Wednesday, June 21, 2006

The Ultimate in Genealogy



There is a fascinating article, by John Derbyshire on the National Review Online web site, about human development and evolution entitled "The Ultimate in Genealogy" here. It describes in detail the new book Before the Dawn by Nicholas Wade, the New York Times science editor since 1982.

Some snippets:

Wade’s new book Before the Dawn brings together a selection of these early results to tell the story of modern man, homo sapiens sapiens. We have known a good deal about this topic for decades, from investigations in archeology, anthropology, and comparative linguistics.

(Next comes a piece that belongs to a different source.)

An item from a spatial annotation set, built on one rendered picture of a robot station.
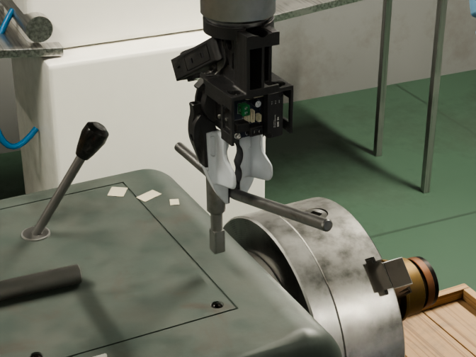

However, our new, detailed knowledge of the human genome has clarified our understanding dramatically.


And:
Then a tremendous event occurred. A small band of modern humans — it may have been as few as 150 people — crossed from Africa into Arabia via the Bab al-Mandab (“Gate of Grief”) at the southern end of the Red Sea. Their descendants proceeded to populate all of Eurasia, Australasia, Oceania, and the Americas. Moses and Mao Tse-tung, Socrates and Sitting Bull, Gandhi and Geronimo, Queen Anne of England and Queen Kamehameha of Hawaii, are all descended from that same tiny band. Those modern humans who were left behind in Africa of course had 50,000 years of history ahead of them, too, and Wade covers it fully; but it is no slight on anyone to say that for sheer drama and wonder, the epic of that little group of emigrants and their descendants, told in this book, takes some beating.

And finally:
Before the Dawn is beautifully done, a grand genealogy of modern humanity, rooted in fact but spiced with an appropriate measure of speculation and hypothesis.

Read the whole article. Fascinating.

This may be a book that I buy rather than wait for it on the library shelf.

I wonder who will be the first to finish this book and write a review for Juliana Smith? Maybe she can just reference Derbyshire's article.